→ **WHAT THE EXERCISE ASKS**:
Provide an exact copy of the data, excluding the images.

→ **GIVEN MATERIAL**:
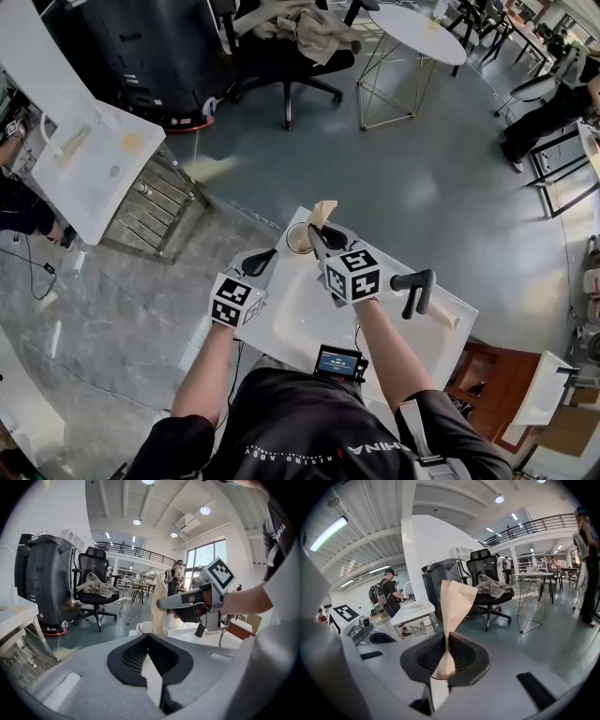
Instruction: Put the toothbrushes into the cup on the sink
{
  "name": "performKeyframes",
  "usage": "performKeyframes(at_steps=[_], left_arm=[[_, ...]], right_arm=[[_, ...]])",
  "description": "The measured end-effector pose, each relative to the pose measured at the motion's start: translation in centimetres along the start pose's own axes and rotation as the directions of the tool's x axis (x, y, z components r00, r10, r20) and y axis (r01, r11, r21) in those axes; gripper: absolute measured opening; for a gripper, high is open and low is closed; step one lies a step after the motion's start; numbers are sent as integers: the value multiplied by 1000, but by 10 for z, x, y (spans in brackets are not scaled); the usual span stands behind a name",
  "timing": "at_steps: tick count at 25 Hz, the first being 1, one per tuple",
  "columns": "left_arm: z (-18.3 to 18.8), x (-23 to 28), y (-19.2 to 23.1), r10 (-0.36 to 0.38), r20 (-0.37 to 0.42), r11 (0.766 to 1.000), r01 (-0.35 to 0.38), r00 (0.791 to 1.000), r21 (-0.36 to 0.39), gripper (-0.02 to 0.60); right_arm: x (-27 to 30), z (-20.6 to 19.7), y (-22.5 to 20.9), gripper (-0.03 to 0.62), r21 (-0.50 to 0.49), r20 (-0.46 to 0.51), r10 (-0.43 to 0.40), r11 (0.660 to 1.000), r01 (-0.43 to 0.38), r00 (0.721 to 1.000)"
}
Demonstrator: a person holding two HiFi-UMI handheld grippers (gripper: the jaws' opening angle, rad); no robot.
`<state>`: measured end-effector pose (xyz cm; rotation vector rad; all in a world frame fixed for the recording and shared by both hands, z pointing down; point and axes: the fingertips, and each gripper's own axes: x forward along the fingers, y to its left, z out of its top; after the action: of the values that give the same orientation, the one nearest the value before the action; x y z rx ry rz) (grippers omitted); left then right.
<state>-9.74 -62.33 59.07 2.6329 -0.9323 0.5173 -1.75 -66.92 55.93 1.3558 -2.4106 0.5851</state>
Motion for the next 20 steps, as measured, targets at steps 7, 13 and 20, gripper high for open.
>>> performKeyframes(at_steps=[7, 13, 20], left_arm=[[-8, -1, 1, 1, -15, 1000, -2, 1000, -13, 10], [-14, -2, 0, 6, -23, 1000, -7, 1000, -18, 11], [-10, -4, -5, 11, -19, 1000, -11, 1000, -11, 11]], right_arm=[[6, -18, 1, 38, 3, -32, 4, 1000, -4, 999], [7, -24, 2, 41, 3, -39, 13, 1000, -13, 999], [6, -24, 3, 61, 12, -51, 28, 1000, -27, 998]])
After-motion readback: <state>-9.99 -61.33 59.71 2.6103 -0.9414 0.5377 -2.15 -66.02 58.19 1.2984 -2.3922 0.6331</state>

→ **ANSWER**:
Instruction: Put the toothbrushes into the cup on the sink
{
  "name": "performKeyframes",
  "usage": "performKeyframes(at_steps=[_], left_arm=[[_, ...]], right_arm=[[_, ...]])",
  "description": "The measured end-effector pose, each relative to the pose measured at the motion's start: translation in centimetres along the start pose's own axes and rotation as the directions of the tool's x axis (x, y, z components r00, r10, r20) and y axis (r01, r11, r21) in those axes; gripper: absolute measured opening; for a gripper, high is open and low is closed; step one lies a step after the motion's start; numbers are sent as integers: the value multiplied by 1000, but by 10 for z, x, y (spans in brackets are not scaled); the usual span stands behind a name",
  "timing": "at_steps: tick count at 25 Hz, the first being 1, one per tuple",
  "columns": "left_arm: z (-18.3 to 18.8), x (-23 to 28), y (-19.2 to 23.1), r10 (-0.36 to 0.38), r20 (-0.37 to 0.42), r11 (0.766 to 1.000), r01 (-0.35 to 0.38), r00 (0.791 to 1.000), r21 (-0.36 to 0.39), gripper (-0.02 to 0.60); right_arm: x (-27 to 30), z (-20.6 to 19.7), y (-22.5 to 20.9), gripper (-0.03 to 0.62), r21 (-0.50 to 0.49), r20 (-0.46 to 0.51), r10 (-0.43 to 0.40), r11 (0.660 to 1.000), r01 (-0.43 to 0.38), r00 (0.721 to 1.000)"
}
Demonstrator: a person holding two HiFi-UMI handheld grippers (gripper: the jaws' opening angle, rad); no robot.
`<state>`: measured end-effector pose (xyz cm; rotation vector rad; all in a world frame fixed for the recording and shared by both hands, z pointing down; point and axes: the fingertips, and each gripper's own axes: x forward along the fingers, y to its left, z out of its top; after the action: of the values that give the same orientation, the one nearest the value before the action; x y z rx ry rz) (grippers omitted); left then right.
<state>-9.74 -62.33 59.07 2.6329 -0.9323 0.5173 -1.75 -66.92 55.93 1.3558 -2.4106 0.5851</state>
Motion for the next 20 steps, as measured, targets at steps 7, 13 and 20, gripper high for open.
>>> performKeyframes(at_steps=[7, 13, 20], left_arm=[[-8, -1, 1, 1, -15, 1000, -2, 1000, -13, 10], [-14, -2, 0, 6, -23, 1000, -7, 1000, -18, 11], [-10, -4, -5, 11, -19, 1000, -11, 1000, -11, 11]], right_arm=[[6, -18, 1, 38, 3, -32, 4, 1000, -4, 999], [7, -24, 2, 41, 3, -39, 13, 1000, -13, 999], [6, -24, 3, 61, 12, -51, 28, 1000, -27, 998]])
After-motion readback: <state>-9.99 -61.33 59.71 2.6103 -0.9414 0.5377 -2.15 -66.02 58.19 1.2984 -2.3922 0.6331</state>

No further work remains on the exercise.